その瞬間、大きな衝撃がバイクの車体ごと襲った。バイクは前輪を宙に浮かせたまま、まっすぐに目の前の段差に向かっている。それは道路沿いの雑木林へと続くもので、大和が目指しているものがその先にあった。

「な…!?」

獣のようなうなり声を上げて、バイクは雑木林の柔らかい地面に着地した。大きな車体がやっと通れるほどの間隔で立ち並ぶブナやケヤキの若木が、肌を擦るほど迫っている。

「…!」

右、左と車体を傾けながら進むバイクは、鼠を追って走りまわる猫のようにしなやかに揺れた。イナサは思わず目を閉じて、もっと強く大和にしがみ付いた。男がまた、笑ったような気がした。
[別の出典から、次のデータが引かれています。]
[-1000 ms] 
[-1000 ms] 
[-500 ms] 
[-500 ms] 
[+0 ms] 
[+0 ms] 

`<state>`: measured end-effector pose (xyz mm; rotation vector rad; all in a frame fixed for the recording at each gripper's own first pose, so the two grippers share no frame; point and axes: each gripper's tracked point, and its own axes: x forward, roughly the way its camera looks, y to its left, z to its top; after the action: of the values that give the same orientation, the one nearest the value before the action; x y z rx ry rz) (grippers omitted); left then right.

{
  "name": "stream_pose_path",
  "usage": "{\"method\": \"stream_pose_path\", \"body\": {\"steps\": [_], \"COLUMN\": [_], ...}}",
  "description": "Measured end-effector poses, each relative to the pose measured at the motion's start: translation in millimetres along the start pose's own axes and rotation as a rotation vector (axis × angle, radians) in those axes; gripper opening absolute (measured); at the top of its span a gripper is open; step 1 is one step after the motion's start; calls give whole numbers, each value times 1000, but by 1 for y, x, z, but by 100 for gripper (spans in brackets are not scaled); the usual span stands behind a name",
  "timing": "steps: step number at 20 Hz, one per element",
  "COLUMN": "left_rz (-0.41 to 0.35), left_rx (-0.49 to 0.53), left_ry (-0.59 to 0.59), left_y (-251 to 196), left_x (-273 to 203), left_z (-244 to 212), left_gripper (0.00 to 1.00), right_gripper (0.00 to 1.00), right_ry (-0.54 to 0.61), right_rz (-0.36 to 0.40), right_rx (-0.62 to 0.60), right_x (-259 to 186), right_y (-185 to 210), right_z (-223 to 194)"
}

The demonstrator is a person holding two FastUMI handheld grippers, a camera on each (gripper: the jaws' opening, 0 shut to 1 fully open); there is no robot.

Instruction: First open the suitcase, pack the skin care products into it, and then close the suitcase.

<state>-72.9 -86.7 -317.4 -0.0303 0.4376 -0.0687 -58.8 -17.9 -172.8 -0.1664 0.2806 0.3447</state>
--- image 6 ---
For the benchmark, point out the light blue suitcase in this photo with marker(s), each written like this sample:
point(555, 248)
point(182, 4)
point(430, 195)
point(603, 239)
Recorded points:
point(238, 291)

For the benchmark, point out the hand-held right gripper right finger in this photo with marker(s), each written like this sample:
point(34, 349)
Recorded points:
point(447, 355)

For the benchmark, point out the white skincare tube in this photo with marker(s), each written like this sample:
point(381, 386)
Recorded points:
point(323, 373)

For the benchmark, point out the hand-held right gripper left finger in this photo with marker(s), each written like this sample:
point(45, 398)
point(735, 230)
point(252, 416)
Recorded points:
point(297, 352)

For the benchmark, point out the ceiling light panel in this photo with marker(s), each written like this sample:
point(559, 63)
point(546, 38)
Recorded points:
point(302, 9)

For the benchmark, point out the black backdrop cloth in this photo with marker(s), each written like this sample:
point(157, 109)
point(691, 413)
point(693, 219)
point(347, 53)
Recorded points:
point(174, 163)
もう少しで林を抜けるというときに、目の前に横たわる倒木が見えた。

「ちっ…!」

がくんと車体が揺れて、座席から放り出されようとしているのが解った。

男が舌打ちしたのを聞くや否や、イナサは軽い跳躍でバイクから離れた。ハンドルを握っていた大和はそういうわけには行かず、猛スピードで走っていたバイクもろとも、地面に投げ飛ばされた。イナサは何事も無かったかのように地面に立って、あたりを見渡した。

「おい!」

横たわってうめく男に呼びかける。片足をバイクに挟まれていて、身動きが取れないようだ。

「お前が案内しようとしていたのはここか?」

男の返事は無い。息はあるから、気を失っているか、或いは痛みに口が聞けないのだろう。イナサは迷惑そうにふん!と息をついて、バイクの下じきになっている男の首根っこをつかんで、片足でバイクを持ち上げて引きずり出した。

「ここにどんな武器があるというんだ、答えろ!」

大和は、イナサに手荒く横っ面をはたかれて、ようやく気を取り直した。

「って…なんだよ…優しさの欠片も無いな…。」

ふざけて言った大和の胸倉を掴んで、イナサがあざ笑うように言った。

「人間への優しさが戦いの役に立つならば、考え直してお前に優しくしてやるさ。」

そして手を離して、再び辺りを見回した。

「武器とやらのありかを教えぬと、お前を真っ先に奴に差し出すぞ。」

冷たく言い放つこの女の何処にも、それが冗談であることを示すものは無かった。大和は体を起こして、左足に走った激痛に顔をしかめながら立ち上がった。

「あそこに祠があるだろ?小さな、ぼろい奴。」

大和が指差した先にあったのは、なるほど小さい祠だった。昔はこの地を護る土地神を奉っていた祠だが、今はその神の気配は無い。澱みの気配がこんなに強い時にわざわざこんな小さな祠の寄代を訪れる神がいるとも思えないが。